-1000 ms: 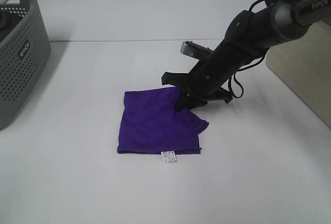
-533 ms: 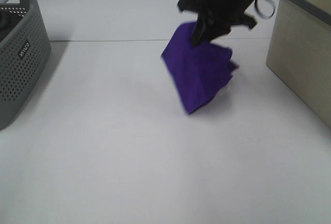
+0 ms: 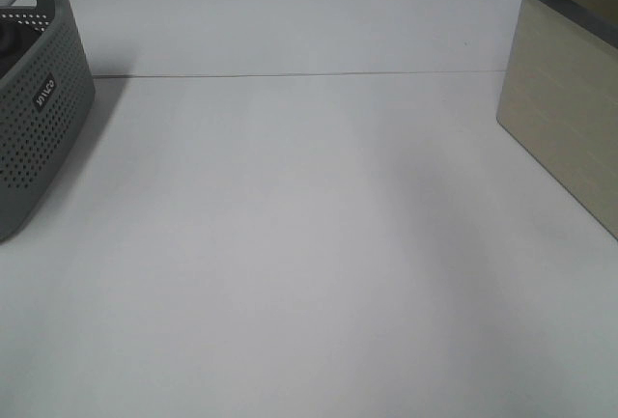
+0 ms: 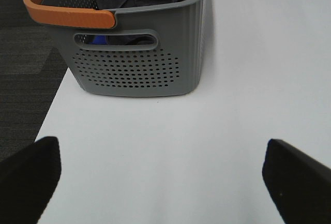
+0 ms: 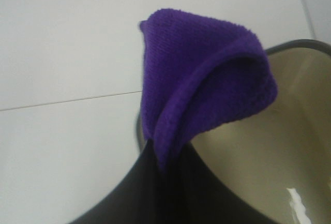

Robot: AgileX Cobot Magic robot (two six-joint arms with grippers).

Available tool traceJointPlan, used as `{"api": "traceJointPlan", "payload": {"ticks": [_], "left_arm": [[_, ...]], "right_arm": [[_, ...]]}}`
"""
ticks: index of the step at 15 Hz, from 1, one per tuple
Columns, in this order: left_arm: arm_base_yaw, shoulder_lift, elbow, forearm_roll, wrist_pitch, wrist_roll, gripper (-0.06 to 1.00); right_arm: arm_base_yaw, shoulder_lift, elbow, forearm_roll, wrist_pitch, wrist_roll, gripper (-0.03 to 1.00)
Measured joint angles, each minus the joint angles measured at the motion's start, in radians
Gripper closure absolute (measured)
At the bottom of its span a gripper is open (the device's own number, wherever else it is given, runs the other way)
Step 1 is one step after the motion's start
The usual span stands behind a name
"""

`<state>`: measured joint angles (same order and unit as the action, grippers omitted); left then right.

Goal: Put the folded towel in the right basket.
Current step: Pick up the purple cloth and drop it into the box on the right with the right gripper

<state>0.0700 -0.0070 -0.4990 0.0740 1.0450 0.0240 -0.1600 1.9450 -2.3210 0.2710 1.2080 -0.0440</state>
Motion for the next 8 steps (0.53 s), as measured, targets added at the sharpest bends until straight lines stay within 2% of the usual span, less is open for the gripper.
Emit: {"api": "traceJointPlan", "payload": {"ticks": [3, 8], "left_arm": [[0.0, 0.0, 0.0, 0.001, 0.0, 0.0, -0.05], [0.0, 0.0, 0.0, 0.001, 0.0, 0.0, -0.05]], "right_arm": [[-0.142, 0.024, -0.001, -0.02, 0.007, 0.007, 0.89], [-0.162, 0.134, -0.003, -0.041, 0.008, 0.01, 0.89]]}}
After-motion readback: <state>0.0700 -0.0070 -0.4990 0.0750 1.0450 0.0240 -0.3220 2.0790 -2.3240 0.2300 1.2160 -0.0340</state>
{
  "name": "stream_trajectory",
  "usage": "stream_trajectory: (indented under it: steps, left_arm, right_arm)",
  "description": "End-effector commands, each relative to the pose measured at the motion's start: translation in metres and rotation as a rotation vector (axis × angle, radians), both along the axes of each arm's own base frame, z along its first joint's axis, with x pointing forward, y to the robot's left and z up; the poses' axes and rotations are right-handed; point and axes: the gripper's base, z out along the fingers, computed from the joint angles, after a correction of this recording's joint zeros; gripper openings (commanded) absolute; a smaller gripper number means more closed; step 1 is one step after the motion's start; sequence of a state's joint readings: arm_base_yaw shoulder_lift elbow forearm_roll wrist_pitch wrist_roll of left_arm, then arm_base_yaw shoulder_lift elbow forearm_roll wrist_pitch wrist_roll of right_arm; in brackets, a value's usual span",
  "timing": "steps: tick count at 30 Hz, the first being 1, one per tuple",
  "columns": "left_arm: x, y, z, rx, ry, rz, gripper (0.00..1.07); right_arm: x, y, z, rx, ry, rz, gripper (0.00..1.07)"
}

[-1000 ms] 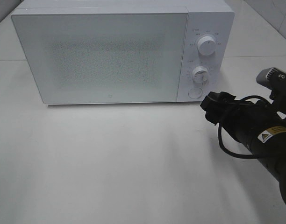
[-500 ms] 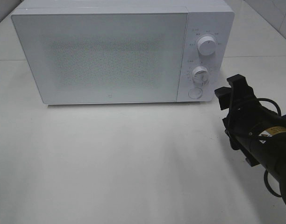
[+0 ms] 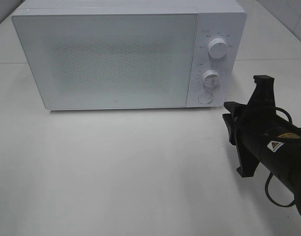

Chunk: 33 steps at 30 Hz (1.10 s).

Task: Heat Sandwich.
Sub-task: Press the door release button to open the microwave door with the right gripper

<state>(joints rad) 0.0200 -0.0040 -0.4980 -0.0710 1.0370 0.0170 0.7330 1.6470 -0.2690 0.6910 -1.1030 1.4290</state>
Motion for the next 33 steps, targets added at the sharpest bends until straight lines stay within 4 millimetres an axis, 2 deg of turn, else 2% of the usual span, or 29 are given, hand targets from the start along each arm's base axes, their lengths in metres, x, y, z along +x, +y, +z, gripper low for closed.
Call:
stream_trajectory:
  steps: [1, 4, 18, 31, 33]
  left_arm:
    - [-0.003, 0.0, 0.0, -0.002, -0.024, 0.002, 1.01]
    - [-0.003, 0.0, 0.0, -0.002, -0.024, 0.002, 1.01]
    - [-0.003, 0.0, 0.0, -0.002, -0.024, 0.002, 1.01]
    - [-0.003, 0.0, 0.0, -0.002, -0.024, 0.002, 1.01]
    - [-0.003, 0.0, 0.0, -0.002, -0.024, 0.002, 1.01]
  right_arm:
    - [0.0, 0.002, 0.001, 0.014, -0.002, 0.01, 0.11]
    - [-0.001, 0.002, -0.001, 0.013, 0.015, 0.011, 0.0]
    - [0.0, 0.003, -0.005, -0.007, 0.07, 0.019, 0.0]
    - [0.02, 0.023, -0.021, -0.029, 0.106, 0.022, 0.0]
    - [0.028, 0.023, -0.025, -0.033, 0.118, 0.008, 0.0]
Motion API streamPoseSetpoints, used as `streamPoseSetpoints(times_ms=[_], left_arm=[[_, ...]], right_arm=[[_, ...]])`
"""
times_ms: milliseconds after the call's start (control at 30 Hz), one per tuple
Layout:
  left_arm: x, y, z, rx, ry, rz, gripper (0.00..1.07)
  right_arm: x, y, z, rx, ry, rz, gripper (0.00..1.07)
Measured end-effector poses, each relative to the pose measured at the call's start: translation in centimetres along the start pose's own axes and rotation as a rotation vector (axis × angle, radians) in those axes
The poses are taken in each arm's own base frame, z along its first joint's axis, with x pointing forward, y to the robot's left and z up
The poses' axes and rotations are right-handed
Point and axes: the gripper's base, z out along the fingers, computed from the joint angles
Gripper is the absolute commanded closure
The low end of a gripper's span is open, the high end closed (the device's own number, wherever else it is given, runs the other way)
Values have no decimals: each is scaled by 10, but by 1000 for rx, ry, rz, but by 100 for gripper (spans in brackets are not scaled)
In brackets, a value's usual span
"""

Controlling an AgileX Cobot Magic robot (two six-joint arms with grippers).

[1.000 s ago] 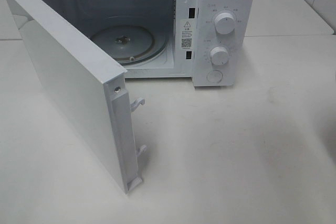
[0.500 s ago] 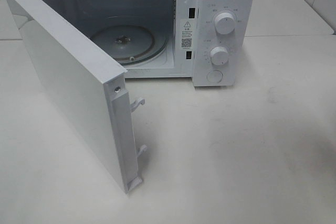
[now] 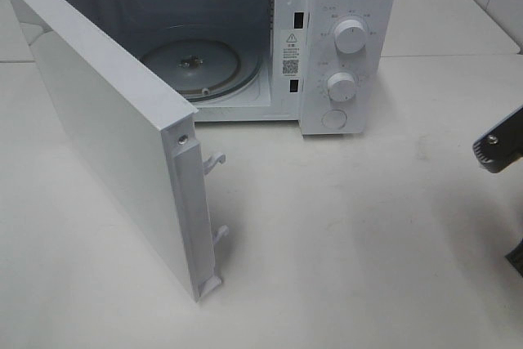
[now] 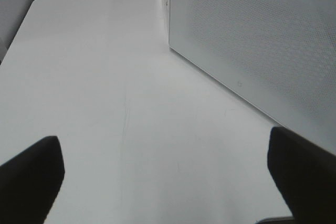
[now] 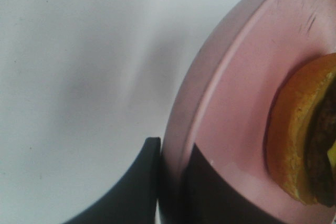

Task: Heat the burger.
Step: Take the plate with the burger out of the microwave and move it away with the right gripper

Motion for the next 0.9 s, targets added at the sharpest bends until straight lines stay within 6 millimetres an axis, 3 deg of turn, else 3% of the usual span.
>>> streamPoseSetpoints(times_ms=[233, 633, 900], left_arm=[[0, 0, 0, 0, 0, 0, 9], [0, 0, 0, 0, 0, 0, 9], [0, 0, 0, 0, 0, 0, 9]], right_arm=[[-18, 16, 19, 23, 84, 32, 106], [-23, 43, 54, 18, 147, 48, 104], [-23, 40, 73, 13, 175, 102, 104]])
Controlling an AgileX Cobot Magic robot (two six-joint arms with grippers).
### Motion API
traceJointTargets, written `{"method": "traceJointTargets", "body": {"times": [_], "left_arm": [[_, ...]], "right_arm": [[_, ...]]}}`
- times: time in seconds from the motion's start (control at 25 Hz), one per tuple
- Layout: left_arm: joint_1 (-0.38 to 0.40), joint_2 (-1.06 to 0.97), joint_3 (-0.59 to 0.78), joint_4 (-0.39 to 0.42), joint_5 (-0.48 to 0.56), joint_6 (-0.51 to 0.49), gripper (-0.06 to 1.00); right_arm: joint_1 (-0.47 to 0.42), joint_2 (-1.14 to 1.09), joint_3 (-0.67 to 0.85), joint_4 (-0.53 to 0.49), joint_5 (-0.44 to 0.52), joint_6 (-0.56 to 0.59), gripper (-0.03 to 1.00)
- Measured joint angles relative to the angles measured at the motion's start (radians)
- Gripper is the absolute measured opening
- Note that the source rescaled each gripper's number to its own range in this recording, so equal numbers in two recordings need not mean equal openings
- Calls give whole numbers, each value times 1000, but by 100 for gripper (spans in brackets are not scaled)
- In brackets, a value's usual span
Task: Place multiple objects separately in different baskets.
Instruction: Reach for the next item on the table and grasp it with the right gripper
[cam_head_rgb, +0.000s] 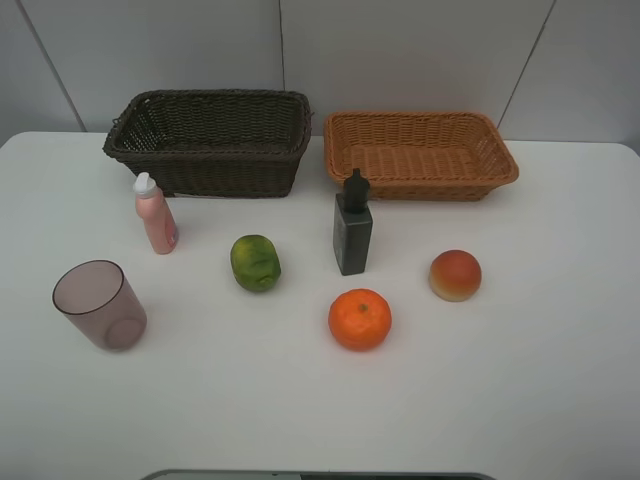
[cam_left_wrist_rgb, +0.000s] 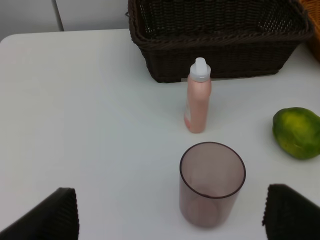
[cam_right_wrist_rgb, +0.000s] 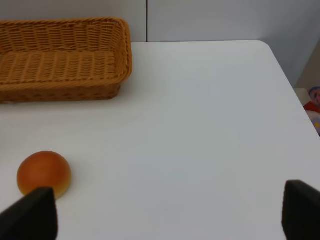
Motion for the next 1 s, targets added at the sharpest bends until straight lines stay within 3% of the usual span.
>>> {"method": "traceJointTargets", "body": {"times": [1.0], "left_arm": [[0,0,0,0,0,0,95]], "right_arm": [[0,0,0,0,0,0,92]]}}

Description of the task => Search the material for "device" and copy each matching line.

Answer area =>
At the bottom of its span a gripper is open (the device's own number, wherever else it is given, runs the other way)
The low end of a gripper's span is open, the high end closed (the device's own number, wherever else it is given, runs the other way)

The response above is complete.